Ein „Halt, warte!", signalisierte mir, dass mein Zwilling die Haustür schließen wollte. „Ich weiß, dass Enya hier wohnt! Zwar hat sie mir nicht ihre Adresse genannt, aber das war ganz leicht herauszufinden.", sagte Bill schnell.

„Hier wohnt keine Enya.", wiederholte Lucius kalt. „Und jetzt gehen Sie bitte, oder ich rufe die Polizei. Sie haben sich in der Tür geirrt."

„Nein, halt!" Erneut hatte Lucius die Tür schließen wollen. Ein gequältes Stöhnen verriet mir, dass Bill das Schließen der Tür mit seinem Fuß verhindert hatte. „Bist du der Bruder, von dem die Rede war?", fragte Bill.

„Ich bin Einzelkind.", meinte Lucius eisig.

„Nein, nein.
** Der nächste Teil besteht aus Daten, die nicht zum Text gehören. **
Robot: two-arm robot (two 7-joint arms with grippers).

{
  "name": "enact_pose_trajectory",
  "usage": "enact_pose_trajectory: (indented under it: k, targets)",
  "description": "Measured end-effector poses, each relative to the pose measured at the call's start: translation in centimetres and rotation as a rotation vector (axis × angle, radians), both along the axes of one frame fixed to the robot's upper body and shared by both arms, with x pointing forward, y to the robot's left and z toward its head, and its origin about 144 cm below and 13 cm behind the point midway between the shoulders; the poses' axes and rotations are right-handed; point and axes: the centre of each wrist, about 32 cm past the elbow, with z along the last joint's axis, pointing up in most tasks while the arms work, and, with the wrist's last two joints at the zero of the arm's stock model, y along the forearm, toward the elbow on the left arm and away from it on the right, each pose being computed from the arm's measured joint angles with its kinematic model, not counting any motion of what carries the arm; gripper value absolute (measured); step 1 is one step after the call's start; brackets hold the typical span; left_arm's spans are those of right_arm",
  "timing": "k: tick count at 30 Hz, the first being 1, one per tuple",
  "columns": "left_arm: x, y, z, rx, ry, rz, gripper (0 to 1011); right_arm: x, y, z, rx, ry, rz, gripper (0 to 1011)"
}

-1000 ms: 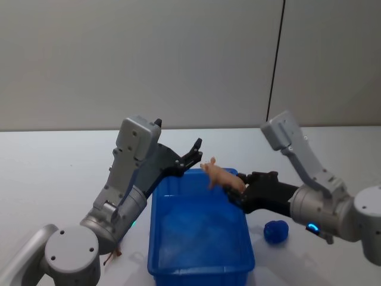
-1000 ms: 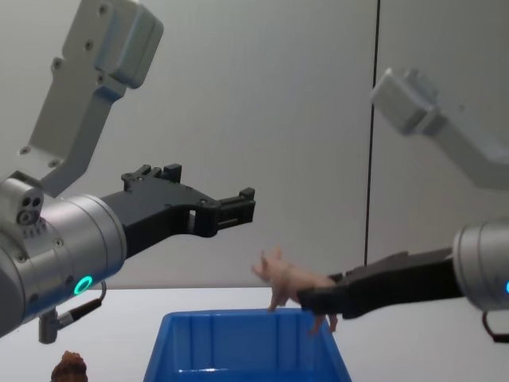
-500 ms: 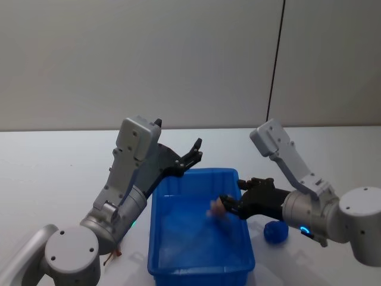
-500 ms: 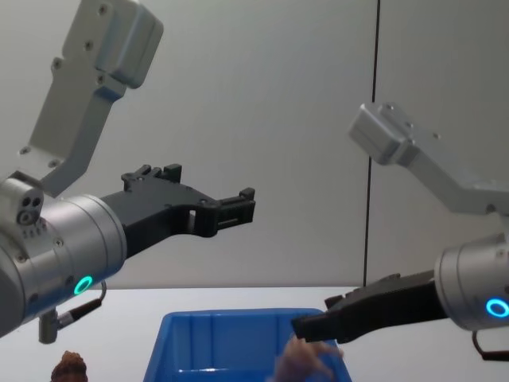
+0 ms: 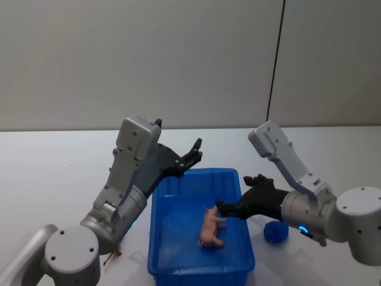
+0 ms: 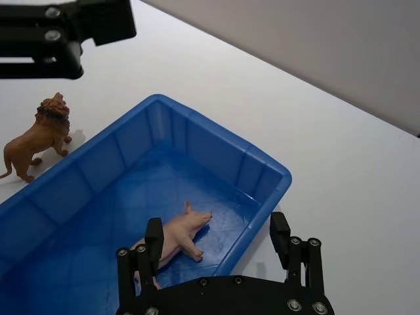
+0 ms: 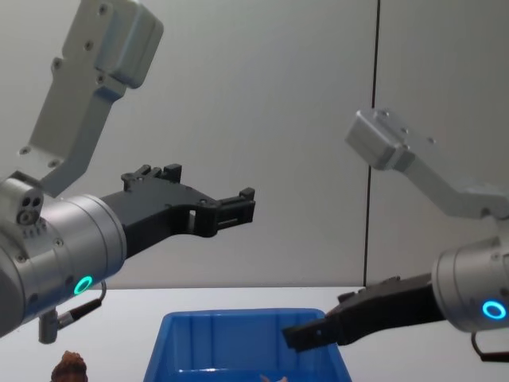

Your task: Pick up the two dolls from the table and place them into the box.

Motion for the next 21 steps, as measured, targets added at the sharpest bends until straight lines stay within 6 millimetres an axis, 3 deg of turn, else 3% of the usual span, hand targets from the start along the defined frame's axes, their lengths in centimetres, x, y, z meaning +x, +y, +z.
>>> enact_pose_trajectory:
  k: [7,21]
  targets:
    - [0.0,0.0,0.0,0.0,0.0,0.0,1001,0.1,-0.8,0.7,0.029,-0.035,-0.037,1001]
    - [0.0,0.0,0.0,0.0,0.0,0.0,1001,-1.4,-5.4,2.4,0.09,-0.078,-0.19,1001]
Du musst der Bruder sein.", beharrte Bill und nach einer kurzen Pause fuhr er fort: „Oder hier leben mehr Mutanten, als ich erwartet hatte." Samuels Kiefer knirschte. Ich spürte, wie die Temperatur um mich herum drastisch fiel.

„Wollen Sie mir etwa unterstellen, dass ich mich mit abscheulichen Mutationen abgebe?", spie Lucius außer sich. Er lachte höhnisch auf. „Allein für diese Unterstellung -" Obwohl ich wusste, dass Lucius diese Worte nicht ernst meinte, schmerzten sie doch so unglaublich.

„-Stopp!", unterbrach Bill meinen Bruder. Dieses Mal klang er jedoch sichtlich unsicher. „Bitte, beruhige dich. Ich bin nicht hier, um irgendwen zu beleidigen. Ich bin lediglich hier, um ... zwei Personen, die sich zurzeit bei Enya befinden, abzuholen." Lucius' Reaktion musste Bill so sehr verunsicher haben, dass er tatsächlich daran zu zweifeln begann, das richtige Haus gefunden zu haben. Darum wagte er es nicht mehr, so offen von seinem Auftrag zu sprechen. Nicht mehr lange. Dann würde Bill gehen. Im Glauben, sich geirrt zu haben. Dann wären Enya und die Mutanten in diesem Haus wieder sicher. Zumindest vorläufig.

„Hier wohnt keine Enya. Und auch in der gesamten Straße werden Sie keine Enya finden!", redete sich mein Zwilling in Rage. „Wollen Sie das nicht endlich verstehen? Es ist das falsche Haus! Die falsche Straße!" Dennoch hielt Bill sich ziemlich gut. Andere wären an seiner Stelle bestimmt schon gegangen. Doch er war hartnäckig. Vermutlich hartnäckiger als gut für ihn war.

„Enya?", rief er verzweifelt. Und wurde noch einmal lauter. „Enya? Hörst du mich?" Enya, die mir gegenüber saß, sah so aus, als würde sie jeden Moment in Ohnmacht fallen. „Hier ist Bill Grayson!"

„Hören Sie mir überhaupt zu?", donnerte Lucius wutentbrannt. „Hier. Wohnt. Keine. Enya!"

„Bitte, wer auch immer du bist – ob du nun der Bruder bist, oder nicht –bitte lass mich rein. Oder hol Enya zur Tür. Ich weiß, dass ich mich nicht vertan habe. Das hier ist das Haus. Daran besteht kein Zweifel.", versuchte Bill es weiterhin. Dieses Mal wirkte er deutlich ruhiger. Und plötzlich: „Ist das Eis in deiner Hand?"

Ein Krachen war zu vernehmen. Woher genau das kam, konnte ich nicht sagen. Doch es machte mich unruhig. Irgendetwas lief nicht so, wie es sollte. Ganz und gar nicht. Ob mein Bruder Bill nun von sich geschubst oder geschlagen hatte, konnte ich nicht sagen. Hatte er ihn erstochen? Nein. Jemand fluchte laut. Und es war nicht Bill.